Geplant sind auch ein Experimenta-Parcours und eine Textilabteilung, in welcher der Blaudruck eine Rolle spielen soll. An der Stelle des ehemaligen Kassenbereichs wird eine Galerie eingezogen, um barrierefrei die nächsten Stockwerke erreichen zu können. Nachdem nun der Gemeinderat diesen Abschnitt genehmigte, werden in Kürze Detailplanungen von Museumsleitung und Architekten in Angriff genommen werden.
In fünf Etappen
Die gesamte Sanierung und Umgestaltung umfasst fünf Etappen. Dem zweiten Stock samt Modersohnsaal will man sich im vierten Abschnitt widmen, zu dem auch neue Beleuchtung und Bodenerneuerung im Sonderausstellungsbereich gehören werden. Die Außenfassade bildet dann den fünften und letzten Abschnitt.
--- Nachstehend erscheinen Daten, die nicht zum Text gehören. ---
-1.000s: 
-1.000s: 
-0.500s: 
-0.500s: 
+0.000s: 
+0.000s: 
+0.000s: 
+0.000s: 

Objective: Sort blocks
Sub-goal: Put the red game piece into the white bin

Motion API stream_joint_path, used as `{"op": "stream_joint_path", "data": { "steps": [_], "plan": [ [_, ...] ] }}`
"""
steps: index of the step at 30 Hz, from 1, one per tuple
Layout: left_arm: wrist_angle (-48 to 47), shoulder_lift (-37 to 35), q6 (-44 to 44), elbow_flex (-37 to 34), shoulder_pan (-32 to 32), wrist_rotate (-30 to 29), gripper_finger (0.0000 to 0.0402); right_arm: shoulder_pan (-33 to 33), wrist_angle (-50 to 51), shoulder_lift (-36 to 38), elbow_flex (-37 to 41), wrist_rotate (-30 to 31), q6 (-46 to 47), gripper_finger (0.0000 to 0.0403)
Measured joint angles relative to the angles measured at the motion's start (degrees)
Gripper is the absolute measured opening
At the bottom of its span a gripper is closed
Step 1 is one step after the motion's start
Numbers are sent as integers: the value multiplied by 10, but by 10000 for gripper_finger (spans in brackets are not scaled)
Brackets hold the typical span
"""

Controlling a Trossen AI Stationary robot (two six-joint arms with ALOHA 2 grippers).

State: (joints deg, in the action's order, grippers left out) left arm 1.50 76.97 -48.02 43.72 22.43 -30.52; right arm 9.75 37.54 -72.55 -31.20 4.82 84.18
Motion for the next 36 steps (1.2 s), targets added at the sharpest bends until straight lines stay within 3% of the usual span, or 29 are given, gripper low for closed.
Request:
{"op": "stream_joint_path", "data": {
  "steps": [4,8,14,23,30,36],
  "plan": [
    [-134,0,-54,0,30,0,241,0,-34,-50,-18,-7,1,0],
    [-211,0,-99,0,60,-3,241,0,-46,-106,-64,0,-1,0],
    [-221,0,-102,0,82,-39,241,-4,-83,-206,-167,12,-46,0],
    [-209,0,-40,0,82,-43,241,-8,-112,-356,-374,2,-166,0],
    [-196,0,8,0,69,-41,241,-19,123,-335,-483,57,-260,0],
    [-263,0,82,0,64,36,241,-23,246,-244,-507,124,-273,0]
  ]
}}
Arz hat nicht ohne Grund die Etappen modulartig aufgebaut, so dass diese bei Notwenigkeit verschoben werden können, ohne den Museumsbetrieb zu beeinträchtigen. „Es war uns durchaus bewusst, dass die Sanierung und Umgestaltung des Museums eine echte Herausforderung ist. Aus diesem Grund haben wir das Vorhaben in Abschnitte aufgeteilt“, sagt Arz.
Besucherzahlen nicht erfreulich
Ursprünglich wurden für alle fünf Etappen insgesamt 300 000 Euro an Kosten veranschlagt. Wie Arz versichert, habe man bislang mit der Finanzierung der bereits durchgeführten Maßnahmen immer unter dem Voranschlag gelegen. „Wir sehen zu, dass wir möglichst viel selber machen können. Dadurch können wir eine Menge sparen.“
Zudem wird beim Material auf Wiederverwendung gesetzt. So wurden beispielsweise die alten Eichenbohlen vom abgerissenen Steg verwendet. Mehrfache monatelange Schließungen, Besuch nur mit telefonischer Anmeldung, 2G-Plus-Regel – all das schlug sich in den Besucherzahlen der vergangenen zwei Jahre nieder.
Im Schnitt kommen in normalen Jahren bis zu 8000 Besucher ins Museum. In den letzten beiden Jahren lagen die Zahlen durch die Pandemie deutlich darunter. Man solle nicht alles an diesen Zahlen festmachen, so Arz. Schiffstouristen, Busreisende und Radwanderer kamen nur wenige Wochen lang in diesem Sommer ins Museum. Allerdings besuchten auch 20 Gruppen aus Amerika die jüdische Abteilung.
Die Ausstellung „Gepflegt. Gesegnet alt werden“ musste zwar zwei Mal verschoben werden, lockte dann aber innerhalb von sechs Wochen 600 Besucher an. Stefanie Arz spricht in diesem Zusammenhang von einer echten Erfolgsgeschichte, die in Zusammenarbeit mit Verena Mätzke, der Diakonie und der Sozialstation in ähnlicher Form gern wiederholt werden könnte. Die Scherenschnittausstellung von Elisabeth Emmler dagegen litt etwas unter der 2G-Plus -Regel.
Ständig Verschiebungen
Gleich mehrere Ausstellungen mussten aufgrund der Pandemie mehrfach verschoben werden. „Es ist schlimm für uns alle, wenn man eine Ausstellung vorbereitet und niemand kann sie sehen“, so die Museumsleiterin. Deshalb wurde beispielsweise die Kinderausstellung „Die Kuh im Kühlschrank“ inzwischen zum vierten Mal verschoben. Die Ausstellung richtet sich an Kinder im Alter zwischen drei und sieben Jahre und setzt die Themen Nachhaltigkeit und Umweltbewusstsein spielerisch umt. Verschoben wurde auch die Kooperationsausstellung „Fotografische Verdichtungen“ mit Werken von Wolf Nkole Helzle und diversen Vorträgen. Der Ausstellungs- und Vortragskalender 2022 im Grafschaftsmuseum ist somit also schon gut gefüllt.